‘Enlightening and rewarding’
The Irish Times
20 June 2009
‘Fascinating and insightful’
Cara, the Aer Lingus in-flight magazine
‘If You Do One Thing This Week … delve into this intriguing book’.
3 May 2009
‘A stylish and superb insight into the changing landscape of one of the capital’s iconic areas’
Social & Personal
DUBLIN’S DOCKLANDS, like much of Victorian Dublin itself, have given way to towers of glass and steel, the national conference centre, the Sean O’Casey Bridge (and now, the Samuel Beckett Bridge), sophisticated restaurants and bars, boutique hotels and the promise of theatres, galleries and what amounts to almost a whole new city beyond Butt Bridge. Turtle Bunbury’s Dublin Docklands: An Urban Voyage is a magnificent reminder of what was there before, and the stories attaching to the campshires (the spaces between roads and water), wharves and warehouses. It reaches back into the past, charts the present-day development, and looks to the future. Full of stories, anecdotes and personalities, with lavish illustrations, it makes for enlightening and rewarding reading.
Cara – June / July 2009
Irish-based travel writer and historian Turtle Bunbury chronicles the rapidly changing face of the Dublin docklands, which has recently been redeveloped into a “blueprint for other cities around the world seeking to convert their run-down inner cities”, writes Bunbury.
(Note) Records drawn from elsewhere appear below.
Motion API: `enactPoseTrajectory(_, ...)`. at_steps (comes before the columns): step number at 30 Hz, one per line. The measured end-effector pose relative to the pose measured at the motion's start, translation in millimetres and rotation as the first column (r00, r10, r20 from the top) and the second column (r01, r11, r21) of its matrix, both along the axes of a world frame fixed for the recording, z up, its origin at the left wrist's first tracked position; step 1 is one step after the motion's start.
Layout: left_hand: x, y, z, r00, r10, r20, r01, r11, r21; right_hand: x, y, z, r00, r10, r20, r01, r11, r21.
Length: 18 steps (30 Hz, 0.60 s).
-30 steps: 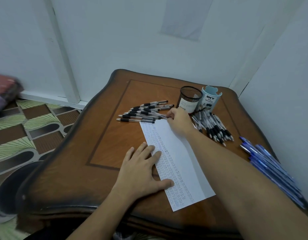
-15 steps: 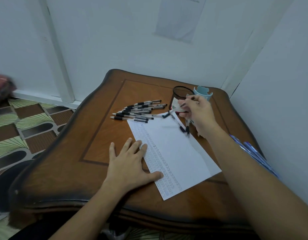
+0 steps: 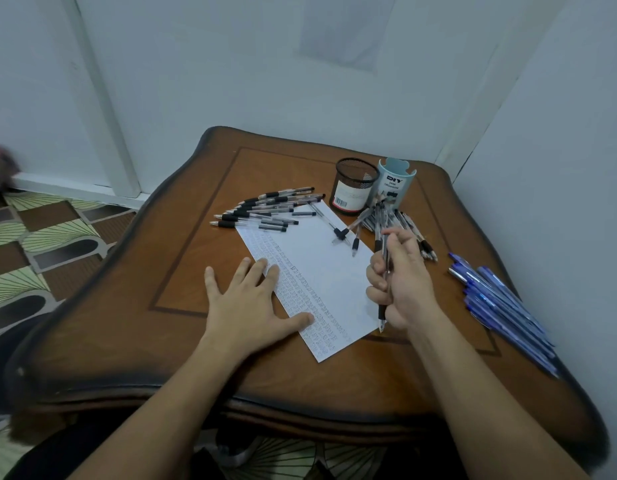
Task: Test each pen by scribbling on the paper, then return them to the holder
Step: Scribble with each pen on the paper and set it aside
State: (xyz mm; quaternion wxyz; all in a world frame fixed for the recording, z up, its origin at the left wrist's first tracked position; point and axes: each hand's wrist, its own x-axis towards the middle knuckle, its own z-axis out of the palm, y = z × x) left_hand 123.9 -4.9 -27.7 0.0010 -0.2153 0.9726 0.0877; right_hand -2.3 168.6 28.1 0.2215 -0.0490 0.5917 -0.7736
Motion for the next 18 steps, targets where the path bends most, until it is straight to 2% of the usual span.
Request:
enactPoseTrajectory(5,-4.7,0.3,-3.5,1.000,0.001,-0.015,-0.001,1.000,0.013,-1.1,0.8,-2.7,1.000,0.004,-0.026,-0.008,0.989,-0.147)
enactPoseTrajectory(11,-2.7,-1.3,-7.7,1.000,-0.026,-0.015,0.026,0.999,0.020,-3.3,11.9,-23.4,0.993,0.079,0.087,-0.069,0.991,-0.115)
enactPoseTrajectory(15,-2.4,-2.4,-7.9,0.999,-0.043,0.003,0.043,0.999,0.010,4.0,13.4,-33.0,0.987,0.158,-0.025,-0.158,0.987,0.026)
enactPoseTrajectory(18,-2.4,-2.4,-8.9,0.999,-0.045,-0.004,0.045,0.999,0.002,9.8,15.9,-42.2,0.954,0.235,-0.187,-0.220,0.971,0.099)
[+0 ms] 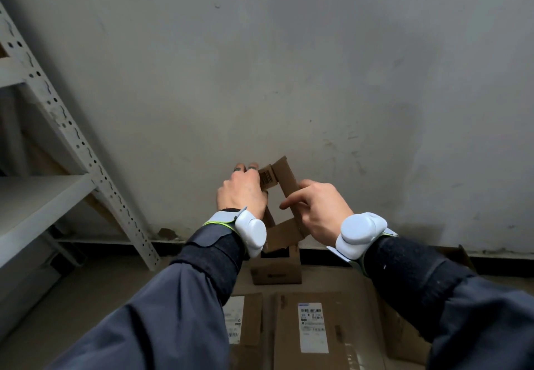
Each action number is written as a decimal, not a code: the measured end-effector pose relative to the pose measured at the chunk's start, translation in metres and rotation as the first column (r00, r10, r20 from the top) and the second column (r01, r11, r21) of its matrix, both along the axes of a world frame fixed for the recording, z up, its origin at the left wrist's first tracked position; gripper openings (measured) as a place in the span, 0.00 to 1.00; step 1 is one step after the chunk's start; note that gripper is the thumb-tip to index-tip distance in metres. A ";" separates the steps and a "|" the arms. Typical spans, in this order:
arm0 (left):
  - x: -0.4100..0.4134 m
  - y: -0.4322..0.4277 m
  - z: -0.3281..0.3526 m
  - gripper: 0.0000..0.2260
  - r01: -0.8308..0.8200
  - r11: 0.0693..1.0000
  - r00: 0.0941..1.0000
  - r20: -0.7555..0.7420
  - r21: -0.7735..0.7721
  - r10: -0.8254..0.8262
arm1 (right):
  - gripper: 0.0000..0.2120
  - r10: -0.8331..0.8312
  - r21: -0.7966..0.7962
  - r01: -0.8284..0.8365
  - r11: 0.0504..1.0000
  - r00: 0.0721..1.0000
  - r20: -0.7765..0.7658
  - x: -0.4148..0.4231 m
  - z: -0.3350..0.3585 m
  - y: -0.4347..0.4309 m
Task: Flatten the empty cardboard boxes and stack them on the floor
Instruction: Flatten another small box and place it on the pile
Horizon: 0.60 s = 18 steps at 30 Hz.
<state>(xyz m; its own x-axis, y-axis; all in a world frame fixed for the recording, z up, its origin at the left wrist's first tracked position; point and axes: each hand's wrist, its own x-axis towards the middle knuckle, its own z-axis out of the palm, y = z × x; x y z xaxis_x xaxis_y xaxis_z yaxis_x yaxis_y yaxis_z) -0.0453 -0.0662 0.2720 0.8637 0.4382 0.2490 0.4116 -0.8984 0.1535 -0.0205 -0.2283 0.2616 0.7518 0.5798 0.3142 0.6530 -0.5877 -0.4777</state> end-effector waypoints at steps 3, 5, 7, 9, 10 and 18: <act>0.000 0.001 0.000 0.14 0.057 0.998 0.998 0.028 0.012 -0.057 | 0.15 0.010 0.009 -0.010 1.000 1.000 0.006 0.000 0.001 0.001; 0.000 0.001 0.000 0.13 0.087 0.996 0.995 0.047 -0.002 -0.087 | 0.15 0.006 0.020 -0.006 1.000 1.000 0.006 0.001 0.000 0.000; 0.000 0.003 0.000 0.15 0.077 0.997 0.994 0.074 -0.026 -0.075 | 0.17 -0.004 -0.012 0.004 1.000 1.000 0.012 0.002 -0.003 -0.002; -0.001 0.007 0.002 0.18 0.050 0.997 0.995 0.090 -0.060 -0.044 | 0.19 0.011 -0.064 -0.011 0.998 1.000 0.000 0.003 -0.007 -0.004; 0.000 0.009 0.003 0.17 0.040 0.997 0.995 0.094 -0.069 -0.033 | 0.18 0.023 -0.085 -0.023 0.996 1.000 -0.008 0.002 -0.008 -0.004; 0.004 0.017 -0.001 0.13 -0.007 0.995 0.994 0.112 -0.096 0.018 | 0.21 0.005 -0.458 -0.051 0.888 0.995 -0.101 -0.008 -0.008 0.000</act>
This is a fascinating, visually-driven and insightful book full of facts and entertaining historical trivia. turtlebunbury.com
Interview with Tom McGurk on 4FM – 10 March 2009
‘The history and evolution of the Dublin Docklands area has been captured impressively in this handsome publication. It is wonderful to have such a comprehensive record of the heritage of the area; the positive effect of recent development and the vision for the future of Docklands all combined in such an attractive book‘ – John Gormley, TD, Minister for Environment, Heritage and Local Government.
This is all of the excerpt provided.